The Courage of Washington

George Washington was not a great president.  He was an average farmer and a loyal but solitary if dispassionate husband and neighbor. When it came to people and relationships, public speaking, pressing the flesh, and gushing, Mr. Washington had a lot of room for improvement.

It’s a good thing Washington’s mission was none of those things. I don’t presume to know exactly what his vocation or life’s mission was. All I know is that few have come close to the tenacity and courage he exhibited during the eight years of the Revolution.

At the time colonial America found itself pushing back against an entrenching English Parliament, Washington was a retired military officer of the Crown.

His loyalties had been to the British Empire and he had been happy to serve his country.  Retiring due to illness, he settled into a life of the gentleman farmer.

As early as 1765, however, Washington records his alarm at signs of an overreaching national government and greedy English merchants.

While he was serving in Virginia’s House of Burgesses (1759–1774), Washington’s concerns increased as the British parliament continued to usurp British-American liberties.

When the Continental Congress determined that the Parliament had finally overstepped their role as a governing body and unofficially declared hostilities against the England, General Washington was appointed the head of all colonial American military forces.

What followed was eight long years of hardship, privation, and treachery.  Washington however, never faltered and was courageous to the end.  Courage has been defined as not being the absence of fear, but the ability to move forward in spite of it.
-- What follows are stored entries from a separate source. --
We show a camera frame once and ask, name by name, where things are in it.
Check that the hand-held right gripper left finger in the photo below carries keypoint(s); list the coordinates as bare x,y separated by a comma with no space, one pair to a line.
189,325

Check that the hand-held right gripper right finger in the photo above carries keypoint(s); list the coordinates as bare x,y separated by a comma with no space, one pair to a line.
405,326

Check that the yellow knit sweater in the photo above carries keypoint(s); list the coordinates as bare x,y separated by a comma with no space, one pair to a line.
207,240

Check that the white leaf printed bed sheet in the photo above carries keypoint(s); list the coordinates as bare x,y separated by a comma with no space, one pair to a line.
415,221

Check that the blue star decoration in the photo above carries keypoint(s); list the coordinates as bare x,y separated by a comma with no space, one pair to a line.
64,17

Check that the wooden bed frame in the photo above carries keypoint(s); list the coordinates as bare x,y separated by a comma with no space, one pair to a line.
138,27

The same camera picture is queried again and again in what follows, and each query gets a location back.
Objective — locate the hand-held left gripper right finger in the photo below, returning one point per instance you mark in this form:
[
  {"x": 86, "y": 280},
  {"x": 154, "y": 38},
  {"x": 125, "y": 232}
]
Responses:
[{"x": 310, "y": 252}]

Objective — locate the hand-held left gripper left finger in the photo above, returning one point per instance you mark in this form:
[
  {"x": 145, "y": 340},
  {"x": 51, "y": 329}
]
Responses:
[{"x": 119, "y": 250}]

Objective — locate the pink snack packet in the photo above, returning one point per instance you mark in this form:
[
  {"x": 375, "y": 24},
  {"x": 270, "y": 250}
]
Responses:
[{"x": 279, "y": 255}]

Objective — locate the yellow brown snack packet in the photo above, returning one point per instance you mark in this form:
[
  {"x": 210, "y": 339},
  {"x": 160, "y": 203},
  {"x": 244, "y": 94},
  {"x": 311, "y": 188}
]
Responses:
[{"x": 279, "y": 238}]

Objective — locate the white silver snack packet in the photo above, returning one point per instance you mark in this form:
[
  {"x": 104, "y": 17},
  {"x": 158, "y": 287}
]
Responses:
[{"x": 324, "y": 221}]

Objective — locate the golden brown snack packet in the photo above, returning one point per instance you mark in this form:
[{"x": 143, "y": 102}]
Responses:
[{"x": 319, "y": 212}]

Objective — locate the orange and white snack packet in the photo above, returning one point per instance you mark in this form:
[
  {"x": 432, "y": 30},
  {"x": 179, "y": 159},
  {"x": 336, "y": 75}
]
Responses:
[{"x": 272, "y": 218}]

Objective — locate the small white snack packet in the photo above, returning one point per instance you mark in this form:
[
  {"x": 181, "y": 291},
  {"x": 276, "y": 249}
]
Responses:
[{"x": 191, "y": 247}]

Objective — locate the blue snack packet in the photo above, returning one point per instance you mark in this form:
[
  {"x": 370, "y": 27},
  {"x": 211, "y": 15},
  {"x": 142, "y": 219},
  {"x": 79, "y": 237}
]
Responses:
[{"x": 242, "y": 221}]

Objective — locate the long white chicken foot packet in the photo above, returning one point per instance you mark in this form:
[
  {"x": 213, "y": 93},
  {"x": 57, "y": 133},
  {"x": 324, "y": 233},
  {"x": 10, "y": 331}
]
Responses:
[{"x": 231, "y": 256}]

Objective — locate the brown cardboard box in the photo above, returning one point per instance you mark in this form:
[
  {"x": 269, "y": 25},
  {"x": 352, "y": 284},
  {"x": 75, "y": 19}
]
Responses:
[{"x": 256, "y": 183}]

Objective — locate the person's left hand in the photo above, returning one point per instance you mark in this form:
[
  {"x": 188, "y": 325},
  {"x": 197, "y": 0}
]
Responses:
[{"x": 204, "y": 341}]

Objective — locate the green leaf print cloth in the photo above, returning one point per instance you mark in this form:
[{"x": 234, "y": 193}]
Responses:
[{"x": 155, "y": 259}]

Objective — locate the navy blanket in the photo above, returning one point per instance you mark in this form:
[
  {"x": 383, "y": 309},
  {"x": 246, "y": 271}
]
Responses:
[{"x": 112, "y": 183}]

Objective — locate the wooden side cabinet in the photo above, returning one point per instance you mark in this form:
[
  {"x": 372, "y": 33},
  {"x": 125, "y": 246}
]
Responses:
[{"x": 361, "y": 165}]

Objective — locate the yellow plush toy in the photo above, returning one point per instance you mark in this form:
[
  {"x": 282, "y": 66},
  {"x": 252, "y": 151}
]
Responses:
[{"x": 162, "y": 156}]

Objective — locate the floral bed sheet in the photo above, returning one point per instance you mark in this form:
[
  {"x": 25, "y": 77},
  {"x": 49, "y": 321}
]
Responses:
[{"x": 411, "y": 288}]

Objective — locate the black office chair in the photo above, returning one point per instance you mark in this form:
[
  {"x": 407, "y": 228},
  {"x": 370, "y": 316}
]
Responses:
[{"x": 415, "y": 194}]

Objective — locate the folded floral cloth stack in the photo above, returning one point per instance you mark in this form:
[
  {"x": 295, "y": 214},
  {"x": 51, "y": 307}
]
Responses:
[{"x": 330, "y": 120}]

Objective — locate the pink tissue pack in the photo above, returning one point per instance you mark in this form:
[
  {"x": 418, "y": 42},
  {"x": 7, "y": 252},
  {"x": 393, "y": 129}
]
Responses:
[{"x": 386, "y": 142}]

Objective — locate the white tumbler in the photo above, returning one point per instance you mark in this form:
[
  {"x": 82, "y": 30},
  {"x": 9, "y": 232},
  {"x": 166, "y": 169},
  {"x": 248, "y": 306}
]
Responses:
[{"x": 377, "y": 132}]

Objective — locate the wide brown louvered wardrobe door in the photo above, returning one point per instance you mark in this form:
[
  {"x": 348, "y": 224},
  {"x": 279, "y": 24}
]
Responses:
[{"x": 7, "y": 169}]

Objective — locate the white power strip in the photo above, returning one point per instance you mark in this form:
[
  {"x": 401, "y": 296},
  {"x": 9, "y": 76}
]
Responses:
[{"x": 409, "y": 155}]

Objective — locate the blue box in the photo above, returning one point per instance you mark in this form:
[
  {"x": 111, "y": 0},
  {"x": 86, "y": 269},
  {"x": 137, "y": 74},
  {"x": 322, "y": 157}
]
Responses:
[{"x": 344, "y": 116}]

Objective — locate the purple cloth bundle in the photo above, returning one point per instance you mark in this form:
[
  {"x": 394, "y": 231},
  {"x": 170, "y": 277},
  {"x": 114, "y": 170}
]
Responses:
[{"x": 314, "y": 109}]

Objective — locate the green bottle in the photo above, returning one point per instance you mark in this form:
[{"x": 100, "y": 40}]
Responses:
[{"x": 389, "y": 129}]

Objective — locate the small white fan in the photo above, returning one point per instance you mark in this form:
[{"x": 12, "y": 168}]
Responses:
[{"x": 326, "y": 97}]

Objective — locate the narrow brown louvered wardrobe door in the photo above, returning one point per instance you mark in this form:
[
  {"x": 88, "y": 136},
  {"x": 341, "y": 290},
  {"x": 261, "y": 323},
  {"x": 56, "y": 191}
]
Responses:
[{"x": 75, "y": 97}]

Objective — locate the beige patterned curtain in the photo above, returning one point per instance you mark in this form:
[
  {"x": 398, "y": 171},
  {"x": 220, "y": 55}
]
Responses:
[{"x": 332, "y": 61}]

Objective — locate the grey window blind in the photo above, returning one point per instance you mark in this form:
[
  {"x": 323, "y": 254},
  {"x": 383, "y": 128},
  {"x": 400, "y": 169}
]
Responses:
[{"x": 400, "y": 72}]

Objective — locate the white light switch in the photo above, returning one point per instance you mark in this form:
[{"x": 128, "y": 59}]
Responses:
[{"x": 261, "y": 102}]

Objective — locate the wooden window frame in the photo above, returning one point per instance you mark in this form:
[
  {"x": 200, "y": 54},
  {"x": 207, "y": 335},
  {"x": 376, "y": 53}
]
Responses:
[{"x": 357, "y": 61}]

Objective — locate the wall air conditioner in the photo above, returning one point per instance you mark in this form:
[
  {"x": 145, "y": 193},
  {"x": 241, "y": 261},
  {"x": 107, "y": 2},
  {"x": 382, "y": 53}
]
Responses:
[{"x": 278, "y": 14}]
So What is the point of this short history lesson?  The point is to lay the groundwork for some very significant comparisons to modern America.

Historically, the colonies were sovereign states (a state, as in the “United States” is one use of the word. A state in general, is defined to be a self-determining political entity) that had allegiance to the Crown only.

In his writings, Adams (see The Revolutionary Writing of John Adams) shows it to be a matter of historical fact that the colonies were in no way under the jurisdiction of the Parliament.

Similarly, the burden of the usurpation of state power and sovereignty under which we currently exist is a gross violation of the system of federalism initiated by America’s founders.

When the Continental Congress engaged in self-defense and later declared independence from Great Britain, they were in every sense of the act, expressing to the world their state of liberty and abhorrence to tyranny.

This feeling carried over into the convention of Philadelphia and directly into the form of government we have inherited. The policy of nullification practiced primarily by the southern states from 1800 to the American Civil War was an extension of this sense of independence and sovereign status.

In our day, we seldom see the states expressing any knowledge of this inherent fundamental right or a desire to revive it.  The Constitution has been modified (16th, 17th amendments, Federal Reserve, etc.) to weaken that true nature of federalism and the members of that federal union.

However, there still remains at least one remnant of that former institution: Article V of the U.S. Constitution (recommended reading for all).

Fear and trepidation seems to be the foundation from which those who oppose this last vestige of power operate. The founders must have known that the day would come when this provision would have to be activated as a way to reset the course of our fair nation.  Why else would they have left it for us to use.

Rather than run from a power that we fear might be used against us, let us embrace it and use it to rectify the wrongs of the past 100 years.  Let us exemplify the courage of Washington and the men and women who served under him.

Some say that activating Article V is a reckless act that would disrupt society and weaken the stability of our nation. Historians know that a little social disruption from time to time founded in sound principles is good for a people.

Jefferson was fond of saying that “the tree of liberty must be refreshed from time to time with the blood of patriots and tyrants.”

What’s even better is if such a revolution can occur without the bloodshed.  That is exactly what the founders gave us, a means to have a revolution, to overthrow stagnated, toxic government without violence or bloodshed.

But we would have to each become responsible for our own governance and participate in such an overhaul for it to have a positive outcome.  We would have to embrace our reality, just like Washington did and hold on tight to what we know to be true.

So that’s it.  We don’t have to be perfect, in fact we can be pretty average.  But for freedom to survive we must show courage. Will we claim the responsibility of our own governance?  Will we risk today to ensure a free tomorrow?  Or will we forfeit the future for a tranquil present?